Could you filter the records below and return each line that holds "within"?

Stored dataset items

┌────────

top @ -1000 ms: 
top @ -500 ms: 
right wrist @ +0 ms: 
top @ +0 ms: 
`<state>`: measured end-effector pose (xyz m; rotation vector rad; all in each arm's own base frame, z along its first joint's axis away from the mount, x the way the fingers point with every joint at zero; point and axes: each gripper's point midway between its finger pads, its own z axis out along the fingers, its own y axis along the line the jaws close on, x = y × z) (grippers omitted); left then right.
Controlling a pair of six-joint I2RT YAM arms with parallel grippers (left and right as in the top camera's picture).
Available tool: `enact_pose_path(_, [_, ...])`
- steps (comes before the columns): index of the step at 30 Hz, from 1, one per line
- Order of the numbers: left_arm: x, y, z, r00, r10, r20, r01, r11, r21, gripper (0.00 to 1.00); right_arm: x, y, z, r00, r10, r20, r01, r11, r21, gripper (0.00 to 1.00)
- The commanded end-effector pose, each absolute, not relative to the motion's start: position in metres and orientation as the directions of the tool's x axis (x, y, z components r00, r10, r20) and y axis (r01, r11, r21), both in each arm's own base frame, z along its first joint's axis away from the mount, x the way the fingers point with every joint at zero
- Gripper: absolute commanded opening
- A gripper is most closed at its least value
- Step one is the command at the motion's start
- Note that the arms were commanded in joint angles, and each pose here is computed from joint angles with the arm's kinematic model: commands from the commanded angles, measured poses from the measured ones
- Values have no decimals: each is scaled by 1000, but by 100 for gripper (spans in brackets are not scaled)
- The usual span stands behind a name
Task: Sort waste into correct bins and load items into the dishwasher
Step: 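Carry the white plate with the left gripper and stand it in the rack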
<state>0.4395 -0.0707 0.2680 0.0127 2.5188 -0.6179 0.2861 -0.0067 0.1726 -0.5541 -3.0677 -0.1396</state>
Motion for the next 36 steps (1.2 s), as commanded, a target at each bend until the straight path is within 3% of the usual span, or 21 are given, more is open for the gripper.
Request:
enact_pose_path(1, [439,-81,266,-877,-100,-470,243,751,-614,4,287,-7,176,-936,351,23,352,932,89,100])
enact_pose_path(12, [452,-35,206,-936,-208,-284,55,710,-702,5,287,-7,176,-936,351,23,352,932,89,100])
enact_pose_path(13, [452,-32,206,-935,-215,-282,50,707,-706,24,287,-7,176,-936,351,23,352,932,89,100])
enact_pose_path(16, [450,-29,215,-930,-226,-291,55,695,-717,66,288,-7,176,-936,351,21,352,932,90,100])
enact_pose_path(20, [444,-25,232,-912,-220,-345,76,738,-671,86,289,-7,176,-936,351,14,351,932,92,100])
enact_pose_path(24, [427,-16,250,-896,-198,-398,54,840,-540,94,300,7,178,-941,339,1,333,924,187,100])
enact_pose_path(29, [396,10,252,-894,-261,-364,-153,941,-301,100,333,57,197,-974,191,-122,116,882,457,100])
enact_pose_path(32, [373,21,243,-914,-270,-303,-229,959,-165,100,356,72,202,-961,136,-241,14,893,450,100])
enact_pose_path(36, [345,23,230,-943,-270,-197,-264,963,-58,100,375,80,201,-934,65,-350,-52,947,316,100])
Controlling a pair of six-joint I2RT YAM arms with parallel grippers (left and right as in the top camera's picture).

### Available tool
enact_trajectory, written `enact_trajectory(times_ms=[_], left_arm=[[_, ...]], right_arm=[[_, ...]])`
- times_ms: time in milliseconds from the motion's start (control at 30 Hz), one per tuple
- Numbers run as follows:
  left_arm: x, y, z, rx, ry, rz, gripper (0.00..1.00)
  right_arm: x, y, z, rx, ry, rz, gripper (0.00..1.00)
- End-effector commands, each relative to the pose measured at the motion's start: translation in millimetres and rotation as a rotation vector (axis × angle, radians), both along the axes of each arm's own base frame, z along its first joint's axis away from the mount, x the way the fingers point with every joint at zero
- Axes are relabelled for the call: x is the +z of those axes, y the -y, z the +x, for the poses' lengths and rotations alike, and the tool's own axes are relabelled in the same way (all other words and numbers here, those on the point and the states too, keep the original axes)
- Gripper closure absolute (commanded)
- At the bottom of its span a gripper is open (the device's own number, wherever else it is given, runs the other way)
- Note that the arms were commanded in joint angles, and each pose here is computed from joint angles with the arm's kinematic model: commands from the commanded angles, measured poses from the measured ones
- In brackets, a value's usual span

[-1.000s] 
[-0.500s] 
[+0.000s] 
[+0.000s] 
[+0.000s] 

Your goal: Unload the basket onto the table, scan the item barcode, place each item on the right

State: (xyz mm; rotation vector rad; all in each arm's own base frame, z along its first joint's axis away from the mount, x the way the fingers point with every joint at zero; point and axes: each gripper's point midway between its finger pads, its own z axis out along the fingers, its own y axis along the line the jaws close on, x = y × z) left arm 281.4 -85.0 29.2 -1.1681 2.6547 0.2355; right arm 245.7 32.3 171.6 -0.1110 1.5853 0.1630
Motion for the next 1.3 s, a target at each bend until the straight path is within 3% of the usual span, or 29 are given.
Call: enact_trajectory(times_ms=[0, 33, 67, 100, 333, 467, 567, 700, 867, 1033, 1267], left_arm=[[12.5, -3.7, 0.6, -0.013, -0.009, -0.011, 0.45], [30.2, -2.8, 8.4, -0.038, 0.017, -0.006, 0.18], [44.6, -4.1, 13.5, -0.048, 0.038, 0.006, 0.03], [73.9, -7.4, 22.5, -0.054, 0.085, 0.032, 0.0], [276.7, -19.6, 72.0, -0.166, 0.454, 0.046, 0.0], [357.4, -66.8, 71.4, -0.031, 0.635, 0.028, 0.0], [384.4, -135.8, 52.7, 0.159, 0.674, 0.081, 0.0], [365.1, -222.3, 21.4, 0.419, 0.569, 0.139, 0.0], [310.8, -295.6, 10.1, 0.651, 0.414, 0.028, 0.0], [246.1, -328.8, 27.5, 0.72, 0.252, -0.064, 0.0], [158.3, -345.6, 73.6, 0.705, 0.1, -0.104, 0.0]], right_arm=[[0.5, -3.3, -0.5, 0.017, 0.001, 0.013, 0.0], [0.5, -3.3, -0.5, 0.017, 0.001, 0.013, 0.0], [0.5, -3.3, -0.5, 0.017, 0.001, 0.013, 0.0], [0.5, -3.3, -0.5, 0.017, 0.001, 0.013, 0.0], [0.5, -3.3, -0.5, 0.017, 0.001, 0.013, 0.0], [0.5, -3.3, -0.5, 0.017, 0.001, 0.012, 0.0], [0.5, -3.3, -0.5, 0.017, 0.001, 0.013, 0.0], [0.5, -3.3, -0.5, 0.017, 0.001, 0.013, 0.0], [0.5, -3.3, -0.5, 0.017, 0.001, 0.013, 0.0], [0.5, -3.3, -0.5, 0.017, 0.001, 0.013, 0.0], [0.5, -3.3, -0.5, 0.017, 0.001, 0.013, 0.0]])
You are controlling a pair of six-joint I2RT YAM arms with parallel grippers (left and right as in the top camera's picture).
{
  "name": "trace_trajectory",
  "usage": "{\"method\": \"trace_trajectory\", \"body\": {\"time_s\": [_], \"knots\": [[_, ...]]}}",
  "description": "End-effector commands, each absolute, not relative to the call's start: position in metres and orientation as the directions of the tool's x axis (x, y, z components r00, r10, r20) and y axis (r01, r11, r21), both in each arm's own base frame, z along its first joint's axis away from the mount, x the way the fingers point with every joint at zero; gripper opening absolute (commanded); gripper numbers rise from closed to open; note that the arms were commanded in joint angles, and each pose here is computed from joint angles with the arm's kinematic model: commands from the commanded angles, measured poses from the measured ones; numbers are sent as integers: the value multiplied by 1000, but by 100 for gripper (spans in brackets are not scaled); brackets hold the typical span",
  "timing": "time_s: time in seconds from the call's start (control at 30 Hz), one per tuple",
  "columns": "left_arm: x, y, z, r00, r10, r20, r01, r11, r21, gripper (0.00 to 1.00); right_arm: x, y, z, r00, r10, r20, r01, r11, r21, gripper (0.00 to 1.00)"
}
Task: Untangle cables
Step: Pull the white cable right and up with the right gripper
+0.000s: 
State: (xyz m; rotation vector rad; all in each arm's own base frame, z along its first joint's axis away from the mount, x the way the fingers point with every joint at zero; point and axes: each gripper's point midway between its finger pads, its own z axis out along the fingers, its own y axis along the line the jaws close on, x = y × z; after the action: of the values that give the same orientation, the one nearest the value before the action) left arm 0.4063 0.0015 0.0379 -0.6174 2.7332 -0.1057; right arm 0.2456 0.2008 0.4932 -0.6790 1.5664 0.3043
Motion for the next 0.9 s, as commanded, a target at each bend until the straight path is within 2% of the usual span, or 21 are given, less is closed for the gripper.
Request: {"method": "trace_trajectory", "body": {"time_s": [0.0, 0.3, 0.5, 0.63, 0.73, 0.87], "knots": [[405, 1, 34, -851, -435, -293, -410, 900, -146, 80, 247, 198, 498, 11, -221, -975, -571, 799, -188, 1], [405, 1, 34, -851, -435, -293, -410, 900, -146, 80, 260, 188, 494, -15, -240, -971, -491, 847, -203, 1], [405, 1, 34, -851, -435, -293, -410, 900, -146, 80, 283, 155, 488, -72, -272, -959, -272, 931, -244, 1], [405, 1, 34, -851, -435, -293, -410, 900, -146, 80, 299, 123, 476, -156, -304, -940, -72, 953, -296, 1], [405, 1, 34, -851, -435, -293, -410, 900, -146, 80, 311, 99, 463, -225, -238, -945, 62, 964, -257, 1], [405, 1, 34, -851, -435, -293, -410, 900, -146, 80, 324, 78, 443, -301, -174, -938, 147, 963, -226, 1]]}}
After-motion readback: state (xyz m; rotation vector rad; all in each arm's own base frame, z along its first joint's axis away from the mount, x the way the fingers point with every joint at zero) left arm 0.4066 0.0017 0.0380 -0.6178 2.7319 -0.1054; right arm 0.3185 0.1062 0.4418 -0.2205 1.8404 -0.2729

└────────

**Solution for this task:**
Motion for the next 36 steps (1.2 s), as commanded, a target at each bend until the straight path is within 3% of the usual span, or 21 are given, more is open for the gripper.
Motion for the next 1.3 s, a target at each bend until the straight path is within 3% of the usual span, or 29 are given.
Motion for the next 0.9 s, as commanded, a target at each bend until the straight path is within 2% of the usual span, or 21 are given, less is closed for the gripper.

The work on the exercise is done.